Members of the West Virginia National Guard will now be able to count training hours during times of armed conflict toward their state retirement benefits.
On Tuesday, Kanawha County Circuit Judge Carrie Webster ruled in favor of retired state Adjutant General Allen Tackett who sued the Consolidated Public Retirement Board for service credits that, he says, have been unfairly denied to him and to other Guard members who worked for the state.
“I felt that the (Consolidated Public) Retirement Board was giving the National Guard a raw deal and they wouldn’t listen to me at all, so I had to take them to court to prove my case,” General Tackett told MetroNews.
“The way the Guard sacrifices and serves this state, then for the Retirement Board to not give them the retirement benefits that they’re due that, to me, was just a shame. It shouldn’t have been done that way.”
Under state law, public employees get credit towards their retirement for time served in the military. There are several different credits but, up to now, training has not been one of them for National Guard members.
General Tackett says he does not think the Legislature ever intended for the retirement rules to be interpreted in a way that allowed those in the U.S. Army Reserves to count the training time, while those in the Guard could not.
“We could be at the same place, doing the same training, doing the same thing and they would get credit and we wouldn’t. There’s certainly nothing fair about that,” Tackett said.
With Tuesday’s ruling, General Tackett’s annual state pension, which stands at about $28,000, could grow by about $9,000. He says he plans to give the additional money to National Guard Foundation to help other Guard members.
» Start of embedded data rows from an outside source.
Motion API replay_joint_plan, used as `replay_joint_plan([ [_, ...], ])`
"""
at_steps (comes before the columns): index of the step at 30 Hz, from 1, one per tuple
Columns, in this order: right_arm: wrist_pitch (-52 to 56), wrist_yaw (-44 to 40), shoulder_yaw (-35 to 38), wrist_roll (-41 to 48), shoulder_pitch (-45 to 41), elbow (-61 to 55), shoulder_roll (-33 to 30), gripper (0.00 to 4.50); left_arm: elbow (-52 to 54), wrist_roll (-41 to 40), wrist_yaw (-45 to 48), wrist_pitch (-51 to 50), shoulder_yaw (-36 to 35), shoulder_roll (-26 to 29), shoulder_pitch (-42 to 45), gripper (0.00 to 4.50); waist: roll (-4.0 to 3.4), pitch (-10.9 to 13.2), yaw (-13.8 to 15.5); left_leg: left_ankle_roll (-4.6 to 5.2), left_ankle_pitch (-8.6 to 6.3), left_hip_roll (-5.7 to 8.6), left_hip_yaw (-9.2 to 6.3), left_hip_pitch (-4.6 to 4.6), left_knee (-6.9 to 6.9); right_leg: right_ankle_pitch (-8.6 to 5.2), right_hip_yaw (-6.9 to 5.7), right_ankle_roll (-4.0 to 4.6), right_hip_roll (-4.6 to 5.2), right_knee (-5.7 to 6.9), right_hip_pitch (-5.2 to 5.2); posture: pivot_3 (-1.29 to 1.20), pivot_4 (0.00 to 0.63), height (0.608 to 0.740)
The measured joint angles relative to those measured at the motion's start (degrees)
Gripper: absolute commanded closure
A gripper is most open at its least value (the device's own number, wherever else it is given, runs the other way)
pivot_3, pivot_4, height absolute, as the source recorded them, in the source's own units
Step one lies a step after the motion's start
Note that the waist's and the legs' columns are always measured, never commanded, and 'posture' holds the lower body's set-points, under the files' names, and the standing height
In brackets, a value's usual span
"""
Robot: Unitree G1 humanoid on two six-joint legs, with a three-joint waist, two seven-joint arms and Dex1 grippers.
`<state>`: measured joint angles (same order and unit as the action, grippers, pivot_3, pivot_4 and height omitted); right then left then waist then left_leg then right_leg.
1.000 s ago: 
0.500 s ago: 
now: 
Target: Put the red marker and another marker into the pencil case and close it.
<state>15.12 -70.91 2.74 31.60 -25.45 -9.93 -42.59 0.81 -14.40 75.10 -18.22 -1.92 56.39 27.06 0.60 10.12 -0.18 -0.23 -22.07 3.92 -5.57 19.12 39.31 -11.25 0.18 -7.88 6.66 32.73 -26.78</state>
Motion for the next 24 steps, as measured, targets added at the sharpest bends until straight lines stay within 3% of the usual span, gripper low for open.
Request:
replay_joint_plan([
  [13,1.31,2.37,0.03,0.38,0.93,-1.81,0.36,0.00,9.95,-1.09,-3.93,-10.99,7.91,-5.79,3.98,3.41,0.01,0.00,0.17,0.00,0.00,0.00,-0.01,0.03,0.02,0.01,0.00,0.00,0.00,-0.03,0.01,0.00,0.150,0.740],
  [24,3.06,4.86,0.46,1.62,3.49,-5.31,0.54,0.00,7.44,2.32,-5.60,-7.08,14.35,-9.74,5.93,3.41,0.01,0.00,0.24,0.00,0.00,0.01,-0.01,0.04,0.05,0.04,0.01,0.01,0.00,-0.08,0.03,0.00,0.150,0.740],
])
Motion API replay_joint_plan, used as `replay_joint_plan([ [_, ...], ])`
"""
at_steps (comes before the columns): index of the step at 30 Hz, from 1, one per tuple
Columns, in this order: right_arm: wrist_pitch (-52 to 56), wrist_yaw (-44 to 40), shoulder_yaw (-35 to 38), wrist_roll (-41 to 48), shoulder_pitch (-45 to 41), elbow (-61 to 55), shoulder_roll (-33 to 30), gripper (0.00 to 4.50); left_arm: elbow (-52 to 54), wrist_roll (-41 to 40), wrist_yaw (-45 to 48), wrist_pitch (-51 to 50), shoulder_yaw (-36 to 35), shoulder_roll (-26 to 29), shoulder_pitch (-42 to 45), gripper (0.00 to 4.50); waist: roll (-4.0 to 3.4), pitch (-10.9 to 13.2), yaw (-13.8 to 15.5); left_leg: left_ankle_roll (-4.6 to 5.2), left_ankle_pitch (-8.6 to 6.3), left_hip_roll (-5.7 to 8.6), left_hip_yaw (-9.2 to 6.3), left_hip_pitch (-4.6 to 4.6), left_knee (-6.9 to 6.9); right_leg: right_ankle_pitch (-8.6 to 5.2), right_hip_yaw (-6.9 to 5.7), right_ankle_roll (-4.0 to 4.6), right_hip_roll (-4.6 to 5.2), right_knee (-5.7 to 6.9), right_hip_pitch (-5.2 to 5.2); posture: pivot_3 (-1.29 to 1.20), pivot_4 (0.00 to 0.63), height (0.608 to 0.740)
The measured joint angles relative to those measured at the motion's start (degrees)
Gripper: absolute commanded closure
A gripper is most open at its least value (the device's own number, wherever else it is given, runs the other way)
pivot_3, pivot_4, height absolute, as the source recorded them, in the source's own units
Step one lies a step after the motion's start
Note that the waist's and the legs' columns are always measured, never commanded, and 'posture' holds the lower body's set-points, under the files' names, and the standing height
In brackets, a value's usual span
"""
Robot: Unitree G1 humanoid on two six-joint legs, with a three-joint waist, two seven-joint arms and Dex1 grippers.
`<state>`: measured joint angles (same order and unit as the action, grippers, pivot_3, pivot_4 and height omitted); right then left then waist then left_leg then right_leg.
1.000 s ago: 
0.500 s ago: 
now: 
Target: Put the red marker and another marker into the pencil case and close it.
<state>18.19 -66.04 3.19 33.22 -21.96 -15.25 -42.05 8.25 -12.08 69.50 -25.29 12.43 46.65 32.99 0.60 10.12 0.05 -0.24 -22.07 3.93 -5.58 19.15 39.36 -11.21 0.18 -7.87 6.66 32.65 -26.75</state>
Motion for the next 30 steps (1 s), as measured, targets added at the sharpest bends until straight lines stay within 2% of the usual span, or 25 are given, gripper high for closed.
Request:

“It’s not the money issue, it’s fair treatment to the members of the Guard,” General Tackett, who retired in 2010, said. He had served as Adjutant General since 1995.
“I make plenty of retirement pay to survive, for me and my family, but there’s a lot of Guardsmen out there who’ve retired who don’t. It was all about the principle and treating the Guard fairly.”
Officials with the state Consolidated Retirement Board have 30 days to review the ruling and decide on a response.